The Undercover Dragon


>>>>>>>>>
Report: WoodMackenzie Middle East Report Upstream Insights – October 2007

Oman considers its gas options.
The Omani Ministry of Oil and Gas is considering how to best promote gas exploration and development in its onshore acreage, and help address its looming gas deficit. It is considering plans to offer at least five more blocks for exploration and appraisal by international operators, following the success of similar awards to BG and BP in 2006. If the plans are implemented, successful bidders will have the right to explore and develop some of Oman’s most gas-prospective acreage, under Exploration and Production Sharing Contracts.

Until recently, PDO was wholly responsible for exploring, producing and supplying gas on behalf of the government. In 2006, major gas fields discovered by PDO – Abu Butabul and Khazzan-Makarem - were awarded to BG and BP. This new licensing initiative is still in the planning stage but it is considered that new partners will re-vitalise gas exploration and development, and support PDO’s efforts to address the country’s gas shortfall. It would also allow PDO to focus on implementing its many conventional and enhanced oil recovery projects, to stem the decline in Oman’s oil production. Although the block areas have yet to be defined, the opportunity to explore and develop gas resources in some of Oman’s more prospective areas would attract the attention of many international companies.

Most of the areas on offer have been extensively studied by PDO, which has been successfully exploiting gas resources in Oman since the late 1970s. PDO’s efforts have intensified since 2001, when it embarked on a five year gas exploration programme. A significant volume of reserves were added, following a strategy which focused on the most promising targets and by implication, current and future prospects are likely to be more subtle and potentially lower reservoir quality.
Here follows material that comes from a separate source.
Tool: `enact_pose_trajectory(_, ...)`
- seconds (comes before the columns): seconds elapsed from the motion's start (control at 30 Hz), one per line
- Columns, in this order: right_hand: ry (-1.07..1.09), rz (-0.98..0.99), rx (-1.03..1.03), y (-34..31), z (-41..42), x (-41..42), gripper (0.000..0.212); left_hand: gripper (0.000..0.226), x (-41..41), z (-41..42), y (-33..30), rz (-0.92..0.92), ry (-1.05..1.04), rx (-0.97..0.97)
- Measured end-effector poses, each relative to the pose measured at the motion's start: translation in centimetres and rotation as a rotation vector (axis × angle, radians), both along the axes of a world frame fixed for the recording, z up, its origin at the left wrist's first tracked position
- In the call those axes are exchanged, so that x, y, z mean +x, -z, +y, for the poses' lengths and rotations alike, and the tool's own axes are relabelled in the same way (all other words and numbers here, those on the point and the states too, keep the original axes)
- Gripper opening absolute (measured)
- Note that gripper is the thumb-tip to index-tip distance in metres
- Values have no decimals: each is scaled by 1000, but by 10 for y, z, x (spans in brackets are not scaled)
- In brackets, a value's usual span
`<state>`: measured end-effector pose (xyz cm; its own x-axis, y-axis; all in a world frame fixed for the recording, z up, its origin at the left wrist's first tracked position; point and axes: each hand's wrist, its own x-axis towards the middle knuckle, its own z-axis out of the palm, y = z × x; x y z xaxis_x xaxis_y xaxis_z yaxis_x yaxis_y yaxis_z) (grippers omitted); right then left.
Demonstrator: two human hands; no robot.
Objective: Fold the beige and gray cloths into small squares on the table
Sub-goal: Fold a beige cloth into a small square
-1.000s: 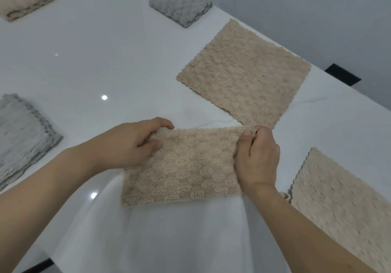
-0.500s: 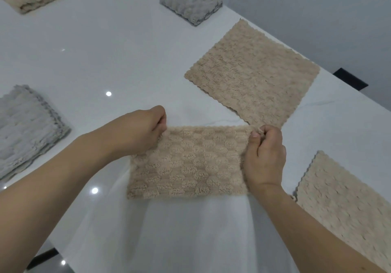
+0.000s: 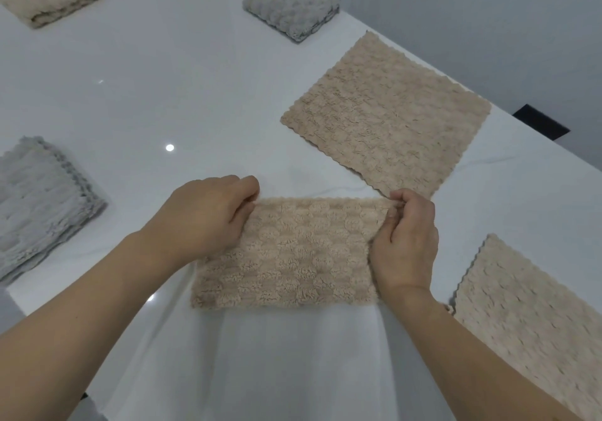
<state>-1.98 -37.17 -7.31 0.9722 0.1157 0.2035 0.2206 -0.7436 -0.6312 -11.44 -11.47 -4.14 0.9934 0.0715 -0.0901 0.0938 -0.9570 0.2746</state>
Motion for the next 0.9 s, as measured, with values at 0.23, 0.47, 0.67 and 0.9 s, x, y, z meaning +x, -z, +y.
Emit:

Given the technical challenges, the fiscal terms and pricing policy on offer will need to offer the prospect of commercial projects. This will only be achieved if producers can sell the gas to the government at a price considerably above historical levels. There is no gas price benchmark in Oman, although prices have been underpinned by gas sales agreements signed with major industrial projects in the early 2000s. Gas was sold on long term contracts for approximately US$0.85/mcf.

Oman urgently requires new sources of gas, but this new initiative is unlikely to deliver significant new production before 2013. Incremental supplies from Qatar and possible imports from Iran are also unlikely before 2012.

This latest initiative may be too little too late, and in the short-term, the Sultanate will remain dependent on PDO, BP and BG to deliver gas to maintain economic growth.